Aucune indemnité n’est prévue en cas de refus ou de rétractation par l’employeur. Le salarié, de son côté, ne dispose d’aucun recours pour contester un refus ou une rétractation liés à une rupture conventionnelle.

Dans une telle situation, il conserve son poste et continue d’exercer ses fonctions comme avant sa demande.

Toutefois, maintenir un salarié démotivé peut représenter un coût important pour l’entreprise, potentiellement supérieur à celui d’une séparation suivie d’un recrutement. Un nouveau collaborateur pourrait en effet se montrer plus engagé et productif.

Si le salarié souhaite toujours mettre fin à son contrat, il peut opter pour une démission. Cependant, contrairement à la rupture conventionnelle, celle-ci ne donne pas droit à l’assurance chômage, sauf dans des cas spécifiques.

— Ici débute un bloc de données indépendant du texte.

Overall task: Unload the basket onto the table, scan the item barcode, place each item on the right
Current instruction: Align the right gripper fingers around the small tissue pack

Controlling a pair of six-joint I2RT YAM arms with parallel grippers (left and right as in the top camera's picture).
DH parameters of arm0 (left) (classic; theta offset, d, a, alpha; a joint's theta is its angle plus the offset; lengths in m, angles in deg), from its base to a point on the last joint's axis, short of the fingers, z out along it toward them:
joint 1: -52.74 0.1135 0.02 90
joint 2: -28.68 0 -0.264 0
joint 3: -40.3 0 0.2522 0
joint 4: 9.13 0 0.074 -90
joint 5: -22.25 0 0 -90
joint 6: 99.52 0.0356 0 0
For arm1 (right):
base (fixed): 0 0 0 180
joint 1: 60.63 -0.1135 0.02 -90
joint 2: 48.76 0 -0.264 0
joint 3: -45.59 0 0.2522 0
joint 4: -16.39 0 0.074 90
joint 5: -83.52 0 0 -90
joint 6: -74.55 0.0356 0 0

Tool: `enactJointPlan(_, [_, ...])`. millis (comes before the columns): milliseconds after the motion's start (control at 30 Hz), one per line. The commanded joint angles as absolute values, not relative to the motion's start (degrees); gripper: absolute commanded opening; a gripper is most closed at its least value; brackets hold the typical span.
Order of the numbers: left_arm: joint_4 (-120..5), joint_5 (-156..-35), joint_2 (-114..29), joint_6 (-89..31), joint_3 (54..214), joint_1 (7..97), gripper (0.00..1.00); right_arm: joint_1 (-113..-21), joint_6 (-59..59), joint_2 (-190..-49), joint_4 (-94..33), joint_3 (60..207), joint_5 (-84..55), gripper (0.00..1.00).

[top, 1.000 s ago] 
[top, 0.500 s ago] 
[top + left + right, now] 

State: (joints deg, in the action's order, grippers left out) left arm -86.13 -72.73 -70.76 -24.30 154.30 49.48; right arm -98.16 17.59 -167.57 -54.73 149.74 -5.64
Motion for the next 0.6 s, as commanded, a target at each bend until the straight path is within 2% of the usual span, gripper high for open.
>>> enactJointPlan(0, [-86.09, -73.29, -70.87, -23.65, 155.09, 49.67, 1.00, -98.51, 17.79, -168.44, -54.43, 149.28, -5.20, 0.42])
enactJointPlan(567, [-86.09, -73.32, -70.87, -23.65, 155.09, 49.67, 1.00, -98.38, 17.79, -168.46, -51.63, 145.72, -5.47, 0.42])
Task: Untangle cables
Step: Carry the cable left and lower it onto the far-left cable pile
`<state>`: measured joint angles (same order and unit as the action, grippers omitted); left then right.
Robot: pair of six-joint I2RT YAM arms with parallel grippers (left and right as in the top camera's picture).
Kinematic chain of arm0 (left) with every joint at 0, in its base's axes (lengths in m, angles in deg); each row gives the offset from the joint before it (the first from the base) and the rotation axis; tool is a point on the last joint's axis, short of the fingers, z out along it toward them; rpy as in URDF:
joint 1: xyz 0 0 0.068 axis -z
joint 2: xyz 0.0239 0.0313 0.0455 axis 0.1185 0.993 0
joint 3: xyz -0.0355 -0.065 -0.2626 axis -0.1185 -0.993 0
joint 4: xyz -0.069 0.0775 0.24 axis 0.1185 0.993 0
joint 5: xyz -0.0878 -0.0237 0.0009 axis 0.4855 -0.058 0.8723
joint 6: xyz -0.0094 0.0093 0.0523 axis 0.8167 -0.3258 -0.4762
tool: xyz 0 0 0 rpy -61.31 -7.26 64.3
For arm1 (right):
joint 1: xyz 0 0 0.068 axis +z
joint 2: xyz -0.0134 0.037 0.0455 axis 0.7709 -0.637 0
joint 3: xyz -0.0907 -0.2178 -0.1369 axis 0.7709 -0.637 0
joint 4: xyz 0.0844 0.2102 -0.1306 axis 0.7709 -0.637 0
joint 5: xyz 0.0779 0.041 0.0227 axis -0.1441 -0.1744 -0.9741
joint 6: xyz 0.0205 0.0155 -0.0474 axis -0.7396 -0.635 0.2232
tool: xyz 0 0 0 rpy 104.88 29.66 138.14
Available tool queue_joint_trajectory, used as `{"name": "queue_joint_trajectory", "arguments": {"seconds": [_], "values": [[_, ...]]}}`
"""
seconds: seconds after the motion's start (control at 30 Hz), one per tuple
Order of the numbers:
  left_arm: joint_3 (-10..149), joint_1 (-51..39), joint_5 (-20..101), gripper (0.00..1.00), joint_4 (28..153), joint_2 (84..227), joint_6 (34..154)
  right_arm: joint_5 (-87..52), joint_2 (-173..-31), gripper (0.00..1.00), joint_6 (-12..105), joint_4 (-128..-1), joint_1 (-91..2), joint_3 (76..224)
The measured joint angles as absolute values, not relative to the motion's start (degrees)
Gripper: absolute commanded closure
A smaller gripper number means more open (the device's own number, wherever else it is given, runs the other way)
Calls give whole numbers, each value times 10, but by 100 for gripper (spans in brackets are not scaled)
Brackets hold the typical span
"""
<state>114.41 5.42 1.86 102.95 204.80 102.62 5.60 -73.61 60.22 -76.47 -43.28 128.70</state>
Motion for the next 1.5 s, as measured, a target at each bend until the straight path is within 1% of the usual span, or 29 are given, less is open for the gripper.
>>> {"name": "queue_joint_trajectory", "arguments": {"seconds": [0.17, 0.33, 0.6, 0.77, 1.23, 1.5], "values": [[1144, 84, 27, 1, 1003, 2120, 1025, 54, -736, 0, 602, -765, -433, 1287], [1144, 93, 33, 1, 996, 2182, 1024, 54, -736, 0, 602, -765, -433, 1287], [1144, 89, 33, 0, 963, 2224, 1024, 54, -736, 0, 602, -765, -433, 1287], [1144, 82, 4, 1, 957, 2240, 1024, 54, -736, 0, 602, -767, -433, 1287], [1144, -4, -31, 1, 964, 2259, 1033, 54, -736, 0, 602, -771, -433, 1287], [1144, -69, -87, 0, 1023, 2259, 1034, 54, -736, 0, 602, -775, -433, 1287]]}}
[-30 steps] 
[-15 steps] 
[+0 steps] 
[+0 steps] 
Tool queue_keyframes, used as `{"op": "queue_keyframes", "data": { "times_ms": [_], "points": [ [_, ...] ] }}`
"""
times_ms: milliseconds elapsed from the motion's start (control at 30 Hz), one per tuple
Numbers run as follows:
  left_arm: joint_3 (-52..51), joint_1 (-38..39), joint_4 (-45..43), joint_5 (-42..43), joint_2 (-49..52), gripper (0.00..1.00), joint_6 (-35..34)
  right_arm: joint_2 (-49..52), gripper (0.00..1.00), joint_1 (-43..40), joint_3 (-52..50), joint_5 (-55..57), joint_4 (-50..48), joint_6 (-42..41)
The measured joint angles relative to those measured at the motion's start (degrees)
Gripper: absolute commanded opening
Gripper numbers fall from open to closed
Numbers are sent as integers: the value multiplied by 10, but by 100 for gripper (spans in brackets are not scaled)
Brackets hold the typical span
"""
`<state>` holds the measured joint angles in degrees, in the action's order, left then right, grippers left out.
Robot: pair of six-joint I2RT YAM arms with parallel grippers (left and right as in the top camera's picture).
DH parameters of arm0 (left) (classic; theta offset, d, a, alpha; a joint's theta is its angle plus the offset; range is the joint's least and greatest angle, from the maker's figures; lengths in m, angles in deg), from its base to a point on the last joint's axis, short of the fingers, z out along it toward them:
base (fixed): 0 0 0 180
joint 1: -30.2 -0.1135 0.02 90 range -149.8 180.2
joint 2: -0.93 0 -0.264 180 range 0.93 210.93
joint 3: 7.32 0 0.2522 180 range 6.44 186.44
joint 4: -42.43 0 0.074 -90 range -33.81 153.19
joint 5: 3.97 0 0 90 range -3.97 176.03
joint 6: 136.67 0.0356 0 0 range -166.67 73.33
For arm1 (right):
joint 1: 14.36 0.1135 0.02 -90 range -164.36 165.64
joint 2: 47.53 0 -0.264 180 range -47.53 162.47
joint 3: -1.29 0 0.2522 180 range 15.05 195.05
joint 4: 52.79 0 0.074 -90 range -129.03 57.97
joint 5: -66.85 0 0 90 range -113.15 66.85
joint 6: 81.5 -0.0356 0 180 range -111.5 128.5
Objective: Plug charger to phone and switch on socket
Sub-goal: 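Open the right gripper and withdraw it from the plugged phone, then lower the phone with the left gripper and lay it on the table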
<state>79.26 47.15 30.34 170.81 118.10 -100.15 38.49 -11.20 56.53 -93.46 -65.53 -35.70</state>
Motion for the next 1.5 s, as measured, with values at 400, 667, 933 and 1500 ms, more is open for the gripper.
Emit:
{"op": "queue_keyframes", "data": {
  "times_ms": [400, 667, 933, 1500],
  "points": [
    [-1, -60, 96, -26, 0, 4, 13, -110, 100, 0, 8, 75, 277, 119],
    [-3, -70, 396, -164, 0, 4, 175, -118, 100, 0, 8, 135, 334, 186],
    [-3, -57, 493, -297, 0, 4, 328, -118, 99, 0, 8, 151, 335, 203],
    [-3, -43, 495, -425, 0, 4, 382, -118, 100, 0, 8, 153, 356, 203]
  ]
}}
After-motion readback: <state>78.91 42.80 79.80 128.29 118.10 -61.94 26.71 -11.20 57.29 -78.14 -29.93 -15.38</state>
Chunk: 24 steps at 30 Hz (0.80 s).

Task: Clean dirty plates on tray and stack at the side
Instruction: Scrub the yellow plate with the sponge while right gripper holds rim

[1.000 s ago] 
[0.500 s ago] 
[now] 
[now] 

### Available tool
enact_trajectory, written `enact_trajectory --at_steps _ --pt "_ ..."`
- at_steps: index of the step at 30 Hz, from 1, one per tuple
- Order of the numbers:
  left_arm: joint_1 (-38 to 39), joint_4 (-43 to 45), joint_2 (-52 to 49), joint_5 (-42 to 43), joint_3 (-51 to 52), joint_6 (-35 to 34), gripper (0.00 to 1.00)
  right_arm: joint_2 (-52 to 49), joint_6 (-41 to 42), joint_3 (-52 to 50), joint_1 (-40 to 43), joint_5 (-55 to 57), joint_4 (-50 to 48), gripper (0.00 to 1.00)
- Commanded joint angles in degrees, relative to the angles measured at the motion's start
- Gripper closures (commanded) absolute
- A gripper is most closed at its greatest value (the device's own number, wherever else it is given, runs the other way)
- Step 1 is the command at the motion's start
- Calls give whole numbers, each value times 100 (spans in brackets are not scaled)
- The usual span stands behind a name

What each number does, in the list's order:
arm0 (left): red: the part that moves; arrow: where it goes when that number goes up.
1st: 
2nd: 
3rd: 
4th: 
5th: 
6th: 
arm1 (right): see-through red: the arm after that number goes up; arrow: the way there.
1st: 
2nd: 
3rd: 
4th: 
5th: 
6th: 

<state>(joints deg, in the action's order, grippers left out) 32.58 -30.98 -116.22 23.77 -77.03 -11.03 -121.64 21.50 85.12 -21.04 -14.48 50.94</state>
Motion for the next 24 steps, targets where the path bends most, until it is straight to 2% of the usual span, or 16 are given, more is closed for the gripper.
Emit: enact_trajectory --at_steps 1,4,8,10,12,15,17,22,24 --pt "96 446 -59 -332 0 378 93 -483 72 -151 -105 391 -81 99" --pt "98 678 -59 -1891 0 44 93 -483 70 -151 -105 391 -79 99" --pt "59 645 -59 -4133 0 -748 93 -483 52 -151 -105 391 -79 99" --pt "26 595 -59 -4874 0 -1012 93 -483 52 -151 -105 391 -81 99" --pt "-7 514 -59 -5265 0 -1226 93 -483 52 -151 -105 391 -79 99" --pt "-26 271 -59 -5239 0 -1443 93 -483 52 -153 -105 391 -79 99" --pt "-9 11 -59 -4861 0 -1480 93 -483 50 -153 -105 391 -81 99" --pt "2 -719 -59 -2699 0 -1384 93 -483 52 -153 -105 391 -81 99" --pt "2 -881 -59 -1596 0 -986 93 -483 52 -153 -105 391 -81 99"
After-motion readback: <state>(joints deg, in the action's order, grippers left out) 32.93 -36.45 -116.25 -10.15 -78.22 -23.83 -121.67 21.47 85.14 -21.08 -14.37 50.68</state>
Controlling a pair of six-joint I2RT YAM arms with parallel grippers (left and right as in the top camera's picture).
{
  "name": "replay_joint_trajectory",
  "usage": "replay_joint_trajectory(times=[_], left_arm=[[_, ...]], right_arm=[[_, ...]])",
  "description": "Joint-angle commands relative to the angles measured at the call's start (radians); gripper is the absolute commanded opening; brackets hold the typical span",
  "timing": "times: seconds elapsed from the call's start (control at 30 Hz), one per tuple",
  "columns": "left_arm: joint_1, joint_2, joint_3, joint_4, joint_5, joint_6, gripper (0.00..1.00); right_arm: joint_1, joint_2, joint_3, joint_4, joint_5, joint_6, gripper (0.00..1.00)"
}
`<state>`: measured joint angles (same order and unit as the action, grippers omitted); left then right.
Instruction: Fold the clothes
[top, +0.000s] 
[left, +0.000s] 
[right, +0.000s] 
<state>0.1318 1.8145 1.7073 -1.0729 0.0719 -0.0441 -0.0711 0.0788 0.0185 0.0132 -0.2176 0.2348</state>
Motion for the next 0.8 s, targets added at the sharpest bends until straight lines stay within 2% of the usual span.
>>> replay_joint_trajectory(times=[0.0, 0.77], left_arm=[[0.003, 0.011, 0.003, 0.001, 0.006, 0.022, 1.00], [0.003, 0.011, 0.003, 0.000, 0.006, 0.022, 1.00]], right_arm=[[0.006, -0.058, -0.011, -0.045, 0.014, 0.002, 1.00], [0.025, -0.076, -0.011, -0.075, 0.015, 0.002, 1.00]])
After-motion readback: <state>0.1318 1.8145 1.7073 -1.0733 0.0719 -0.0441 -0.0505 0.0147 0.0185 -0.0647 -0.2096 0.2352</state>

Enfin, si la demande de rupture conventionnelle émanait d’un salarié estimant que des manquements graves de l’employeur rendent impossible la poursuite de la relation de travail, celui-ci pourrait décider de prendre acte de la rupture du contrat.

Une telle prise d’acte pourrait être requalifiée en licenciement sans cause réelle et sérieuse, ou même nul, si les manquements sont avérés. Dans ce cas, l’employeur s’expose à des conséquences financières souvent bien plus lourdes qu’avec une rupture conventionnelle.